- **Assignment**:
Your answer should consist of each line below that includes the word "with".

BEGIN Material provided

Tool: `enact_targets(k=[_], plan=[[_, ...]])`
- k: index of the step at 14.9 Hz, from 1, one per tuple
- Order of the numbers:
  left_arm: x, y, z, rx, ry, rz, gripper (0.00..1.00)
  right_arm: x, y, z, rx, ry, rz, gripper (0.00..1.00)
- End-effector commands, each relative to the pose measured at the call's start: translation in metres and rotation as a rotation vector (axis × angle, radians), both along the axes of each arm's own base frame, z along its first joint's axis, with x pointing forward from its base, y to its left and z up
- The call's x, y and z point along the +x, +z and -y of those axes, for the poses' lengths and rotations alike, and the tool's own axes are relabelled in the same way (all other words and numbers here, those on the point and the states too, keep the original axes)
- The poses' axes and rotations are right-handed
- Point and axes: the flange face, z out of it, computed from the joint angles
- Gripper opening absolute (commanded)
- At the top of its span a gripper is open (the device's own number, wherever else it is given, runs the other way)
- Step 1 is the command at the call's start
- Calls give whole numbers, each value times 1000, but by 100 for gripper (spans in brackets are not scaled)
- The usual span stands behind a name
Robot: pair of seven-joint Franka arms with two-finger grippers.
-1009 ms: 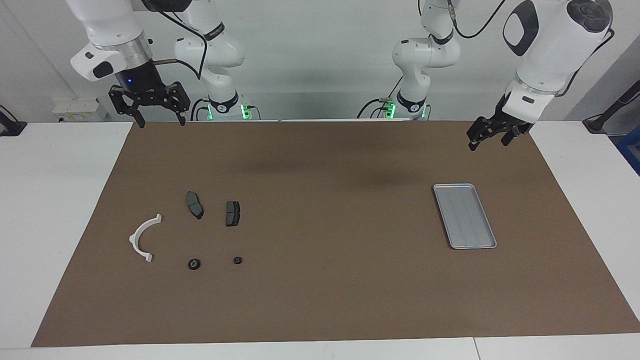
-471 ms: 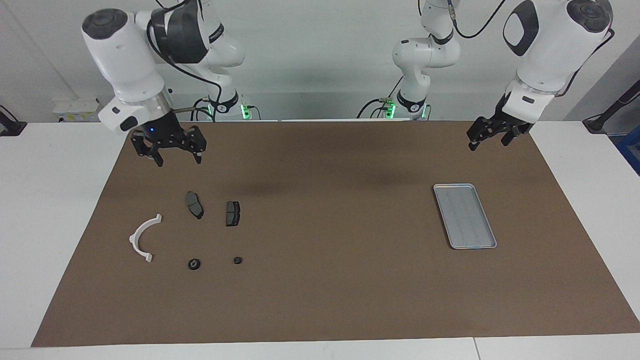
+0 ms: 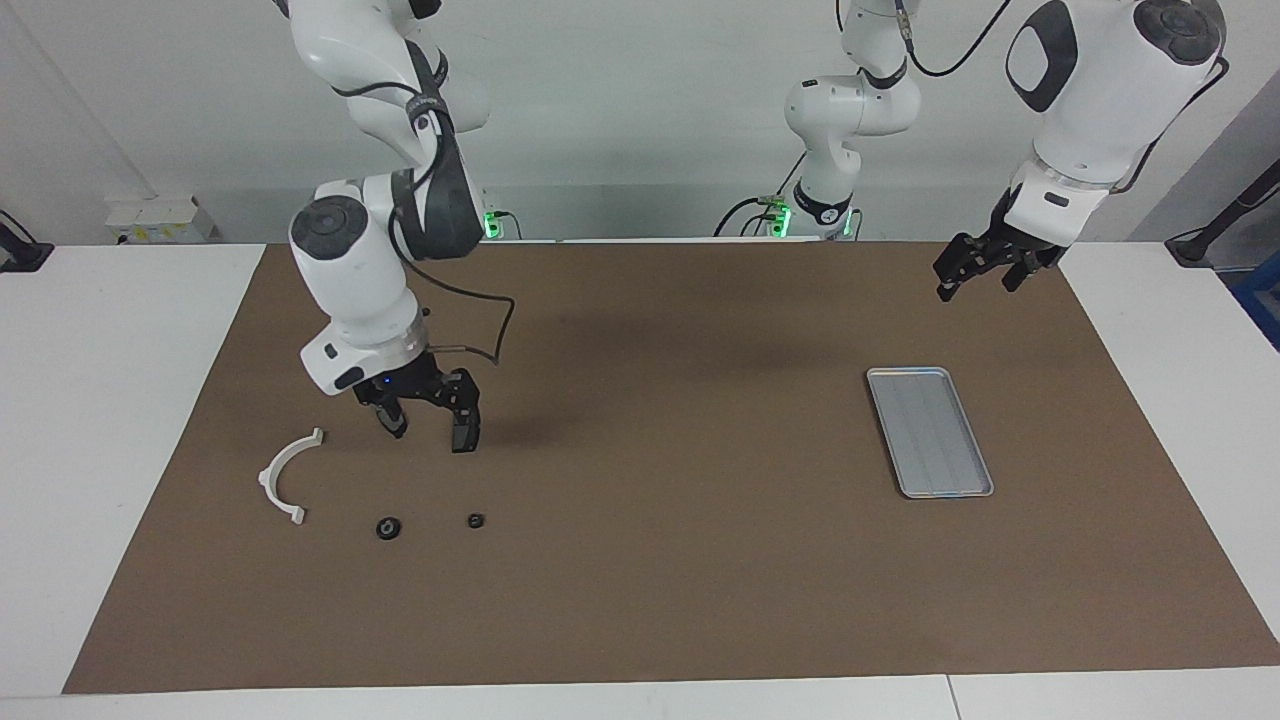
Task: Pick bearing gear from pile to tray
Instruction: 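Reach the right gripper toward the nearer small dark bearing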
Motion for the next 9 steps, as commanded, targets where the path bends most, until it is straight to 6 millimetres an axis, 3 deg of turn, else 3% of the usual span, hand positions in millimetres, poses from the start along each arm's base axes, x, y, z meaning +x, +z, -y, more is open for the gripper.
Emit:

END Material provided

- **Task response**:
- End-effector commands, each relative to the pose measured at the call's start: translation in metres and rotation as a rotation vector (axis × angle, radians), both along the axes of each arm's own base frame, z along its first joint's axis, with x pointing forward from its base, y to its left and z up
Robot: pair of seven-joint Franka arms with two-finger grippers.

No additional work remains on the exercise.